*** Opening SUPPLIED RECORDS ***

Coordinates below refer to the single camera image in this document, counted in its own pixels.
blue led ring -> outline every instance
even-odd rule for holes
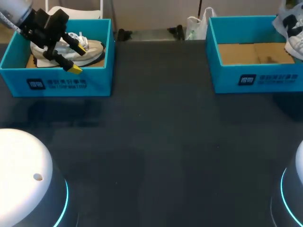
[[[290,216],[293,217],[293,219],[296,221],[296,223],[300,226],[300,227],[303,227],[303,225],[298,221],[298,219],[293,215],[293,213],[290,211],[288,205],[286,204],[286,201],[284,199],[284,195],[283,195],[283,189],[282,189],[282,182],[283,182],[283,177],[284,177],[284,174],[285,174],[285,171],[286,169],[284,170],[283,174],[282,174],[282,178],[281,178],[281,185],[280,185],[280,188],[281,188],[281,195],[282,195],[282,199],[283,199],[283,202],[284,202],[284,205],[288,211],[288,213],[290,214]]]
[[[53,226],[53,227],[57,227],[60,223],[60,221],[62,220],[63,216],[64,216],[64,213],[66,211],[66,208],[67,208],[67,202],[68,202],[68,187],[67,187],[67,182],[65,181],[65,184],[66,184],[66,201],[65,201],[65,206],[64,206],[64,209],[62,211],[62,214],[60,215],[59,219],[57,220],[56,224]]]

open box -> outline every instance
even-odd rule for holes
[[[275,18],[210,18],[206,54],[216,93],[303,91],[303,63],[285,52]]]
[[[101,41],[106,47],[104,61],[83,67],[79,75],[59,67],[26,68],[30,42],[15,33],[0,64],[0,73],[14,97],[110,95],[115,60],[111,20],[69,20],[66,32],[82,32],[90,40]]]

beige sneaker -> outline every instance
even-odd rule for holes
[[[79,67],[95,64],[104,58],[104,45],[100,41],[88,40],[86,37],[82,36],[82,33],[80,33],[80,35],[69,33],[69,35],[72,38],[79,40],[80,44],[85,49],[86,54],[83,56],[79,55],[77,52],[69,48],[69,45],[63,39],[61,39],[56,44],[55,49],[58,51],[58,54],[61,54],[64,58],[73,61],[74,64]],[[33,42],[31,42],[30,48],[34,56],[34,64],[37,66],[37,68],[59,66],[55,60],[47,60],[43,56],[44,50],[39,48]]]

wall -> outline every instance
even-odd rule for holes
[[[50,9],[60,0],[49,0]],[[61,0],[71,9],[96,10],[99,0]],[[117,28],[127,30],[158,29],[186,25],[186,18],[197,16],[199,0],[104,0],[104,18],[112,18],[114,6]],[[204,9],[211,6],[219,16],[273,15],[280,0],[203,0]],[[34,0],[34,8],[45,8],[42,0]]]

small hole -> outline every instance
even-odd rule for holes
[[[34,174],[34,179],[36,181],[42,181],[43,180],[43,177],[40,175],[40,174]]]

*** Closing SUPPLIED RECORDS ***
*** Opening SUPPLIED RECORDS ***

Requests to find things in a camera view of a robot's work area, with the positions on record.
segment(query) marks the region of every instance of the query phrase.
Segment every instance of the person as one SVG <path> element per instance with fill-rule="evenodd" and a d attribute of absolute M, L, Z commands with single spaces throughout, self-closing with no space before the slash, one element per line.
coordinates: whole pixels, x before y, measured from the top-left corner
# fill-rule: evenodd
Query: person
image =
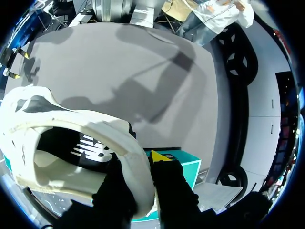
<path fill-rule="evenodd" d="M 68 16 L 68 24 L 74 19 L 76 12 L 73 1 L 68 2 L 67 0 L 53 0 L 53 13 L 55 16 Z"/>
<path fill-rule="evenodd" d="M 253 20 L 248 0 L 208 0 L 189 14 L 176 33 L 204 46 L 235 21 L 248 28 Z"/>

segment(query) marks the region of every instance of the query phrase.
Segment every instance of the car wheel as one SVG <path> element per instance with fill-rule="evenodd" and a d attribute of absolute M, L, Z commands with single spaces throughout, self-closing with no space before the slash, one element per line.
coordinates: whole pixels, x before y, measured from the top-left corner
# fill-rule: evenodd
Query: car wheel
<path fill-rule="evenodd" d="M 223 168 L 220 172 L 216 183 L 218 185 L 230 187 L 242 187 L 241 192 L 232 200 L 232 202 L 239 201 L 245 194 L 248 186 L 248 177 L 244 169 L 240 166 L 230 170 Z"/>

*** Closing SUPPLIED RECORDS ***

_THE TASK_: Look above for the line with "Coordinates below refer" and the line with "blue led ring -> outline every instance". Retype those two lines and every line between them exactly, adding nothing.

_RESULT OF THIS TASK_:
Coordinates below refer to the single camera image in this document, counted in its own pixels.
blue led ring -> outline every instance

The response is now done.